When it comes to calculus, understanding improper integrals can be a bit challenging at first. Unlike regular integrals, improper integrals involve functions that are not defined at certain points within the interval of integration or when the interval itself is infinite. This happens when:

• The integrand becomes infinite at one or more points in the range.
• The interval of integration stretches to infinity.

In the context of the given exercise, we are looking at the function \( \frac{1}{|x|} \). This function is problematic because it becomes undefined at \( x = 0 \) due to division by zero, making it an improper integral. Therefore, when integrating \( \frac{1}{|x|} \), it's crucial to consider these undefined points. We use limits to approach these points rather than evaluating them directly. Ignoring these particular points, like \( x = 0 \) in this case, can lead to incorrect integration results. This is why saying that \( \int \frac{1}{|x|} dx = \ln(|x|) + C \) over the entire real line is not valid.

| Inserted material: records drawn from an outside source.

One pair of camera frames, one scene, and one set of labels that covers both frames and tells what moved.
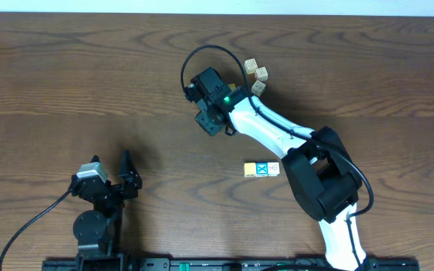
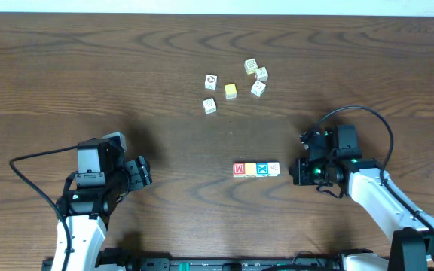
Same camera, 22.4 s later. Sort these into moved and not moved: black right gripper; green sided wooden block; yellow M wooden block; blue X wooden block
Moved: black right gripper
Not moved: yellow M wooden block; blue X wooden block; green sided wooden block
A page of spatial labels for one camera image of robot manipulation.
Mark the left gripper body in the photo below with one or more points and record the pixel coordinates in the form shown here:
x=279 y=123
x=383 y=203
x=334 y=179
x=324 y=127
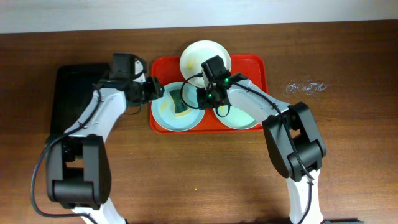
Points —
x=156 y=88

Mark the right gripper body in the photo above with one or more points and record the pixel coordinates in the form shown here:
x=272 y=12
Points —
x=209 y=102

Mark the light blue plate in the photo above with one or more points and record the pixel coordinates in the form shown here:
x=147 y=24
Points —
x=234 y=118
x=163 y=111

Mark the green and yellow sponge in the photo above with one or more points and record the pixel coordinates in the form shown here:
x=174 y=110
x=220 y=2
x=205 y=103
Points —
x=180 y=108

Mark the white plate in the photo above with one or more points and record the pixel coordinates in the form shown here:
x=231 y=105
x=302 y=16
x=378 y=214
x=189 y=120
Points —
x=197 y=53

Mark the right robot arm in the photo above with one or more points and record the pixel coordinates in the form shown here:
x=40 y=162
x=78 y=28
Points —
x=294 y=143

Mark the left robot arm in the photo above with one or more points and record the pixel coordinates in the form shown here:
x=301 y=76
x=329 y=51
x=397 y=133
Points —
x=78 y=175

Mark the red plastic serving tray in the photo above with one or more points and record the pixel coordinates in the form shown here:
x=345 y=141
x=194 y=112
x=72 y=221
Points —
x=167 y=70

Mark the black plastic tray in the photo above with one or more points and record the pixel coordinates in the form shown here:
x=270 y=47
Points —
x=73 y=93

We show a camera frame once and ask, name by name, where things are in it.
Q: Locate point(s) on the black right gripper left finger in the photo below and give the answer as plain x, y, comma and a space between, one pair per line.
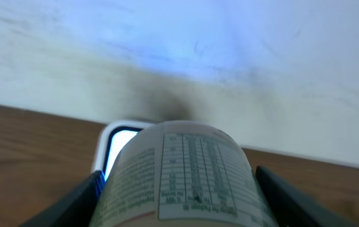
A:
75, 208

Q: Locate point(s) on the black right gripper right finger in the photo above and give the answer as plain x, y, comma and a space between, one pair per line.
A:
292, 207

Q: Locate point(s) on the green lid white jar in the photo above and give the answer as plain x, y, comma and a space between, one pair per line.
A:
182, 173

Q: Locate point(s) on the white barcode scanner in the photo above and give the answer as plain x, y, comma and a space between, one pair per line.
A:
111, 140

The absolute value function is another interesting concept frequently encountered in calculus. It is represented mathematically as \( |x| \), and is a function that returns the magnitude of a number, regardless of its sign. Here's how it behaves:

• For \( x > 0 \), \( |x| = x \).
• For \( x < 0 \), \( |x| = -x \).
• For \( x = 0 \), \( |x| = 0 \).

In our exercise, we are dealing with the absolute value function in the context of \( \frac{1}{|x|} \). Because the absolute value changes the sign depending on whether \( x \) is positive or negative, it splits the domain into two parts: one for positive \( x \) and one for negative \( x \). This splitting is crucial because the integrand changes significantly over these ranges. For instance, \( \frac{1}{|x|} = \frac{1}{x} \) when \( x > 0 \), and \( \frac{1}{|x|} = -\frac{1}{x} \) when \( x < 0 \), affecting how the integral is computed across different regions.

Discontinuities occur in integrals when there are breaks or undefined points in the function or interval. The point \( x = 0 \) in the function \( \frac{1}{|x|} \) serves as a classic example of a discontinuity. Here's why:

• The function is not defined at \( x = 0 \) because it involves division by zero.
• The absolute value inherently alters the behavior of the integrand as you cross \( x = 0 \).

To properly integrate across a discontinuity, we typically need to split the integral at the point of discontinuity and consider the limit of the integral as we approach the point from either side. This makes sure that we account for the behavior of the function on either side of the discontinuity. In our exercise, failing to handle the discontinuity at \( x = 0 \) with limits is why \( \ln(|x|) + C \) is insufficient as a solution. Properly managing such discontinuities is crucial for getting correct solutions in calculus integration.